Think Japanese-style, broth based soup bowls: my favourite 'component' meal.
Basically a base of stir fried aromatics (garlic, ginger, lemongrass, etc), topped with broth, noodles, and 'extras'.
Any kind of veggie-based soup can be served with extra meaty toppings.
A chunky spiced lentil stew is a favourite in our house, sometimes served as is, sometimes topped with sausages or mince.
Another classic 'component' meal': a base of rice or fried noodles or steamed veggies served with different toppings
Meals in wraps (tacos, pita breads, tortillas, rice paper, ...) are another great way to play with components that can be varied individually.
You don't have to stick to traditional fillings - the sky is the limit! Add a sauce or a dip (or two) and you have a super meal!
A veggie tray bake is one of my favourite no-brainer dishes, even for guests.
Bake a tray of chicken pieces or sausages on the side to serve to those who need it.

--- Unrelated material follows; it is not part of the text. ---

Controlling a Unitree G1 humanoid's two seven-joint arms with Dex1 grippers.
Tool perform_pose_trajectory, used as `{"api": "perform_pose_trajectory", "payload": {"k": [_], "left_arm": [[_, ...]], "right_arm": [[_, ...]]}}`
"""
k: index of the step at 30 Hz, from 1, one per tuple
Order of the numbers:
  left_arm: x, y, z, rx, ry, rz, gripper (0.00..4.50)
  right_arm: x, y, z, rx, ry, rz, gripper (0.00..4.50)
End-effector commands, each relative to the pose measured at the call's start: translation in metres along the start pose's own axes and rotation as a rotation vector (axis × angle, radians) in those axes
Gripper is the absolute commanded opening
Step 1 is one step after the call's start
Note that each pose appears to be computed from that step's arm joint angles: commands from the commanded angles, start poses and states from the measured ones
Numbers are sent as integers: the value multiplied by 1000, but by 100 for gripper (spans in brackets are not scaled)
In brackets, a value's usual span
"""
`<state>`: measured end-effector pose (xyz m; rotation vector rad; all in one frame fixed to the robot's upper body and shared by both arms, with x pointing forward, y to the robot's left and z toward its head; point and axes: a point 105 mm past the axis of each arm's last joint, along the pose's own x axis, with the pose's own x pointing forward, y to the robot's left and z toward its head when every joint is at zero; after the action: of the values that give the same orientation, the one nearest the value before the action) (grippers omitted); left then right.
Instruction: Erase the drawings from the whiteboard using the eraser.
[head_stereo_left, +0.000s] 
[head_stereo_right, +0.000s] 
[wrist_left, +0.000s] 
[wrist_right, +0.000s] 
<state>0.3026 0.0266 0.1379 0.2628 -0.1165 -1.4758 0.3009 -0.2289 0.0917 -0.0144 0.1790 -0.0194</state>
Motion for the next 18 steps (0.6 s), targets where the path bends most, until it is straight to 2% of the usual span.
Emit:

Last but not least: I love a tapas (or meze) style spread where everyone can help themselves.
It doesn't have to be a lot of effort: it's a great way to use up leftovers! Lay everything out on the table, add a dip and a salad and you're done.
What about you? Do you have a favourite 'component' meal you keep making variations of?
Let me know, I'm always looking for ideas!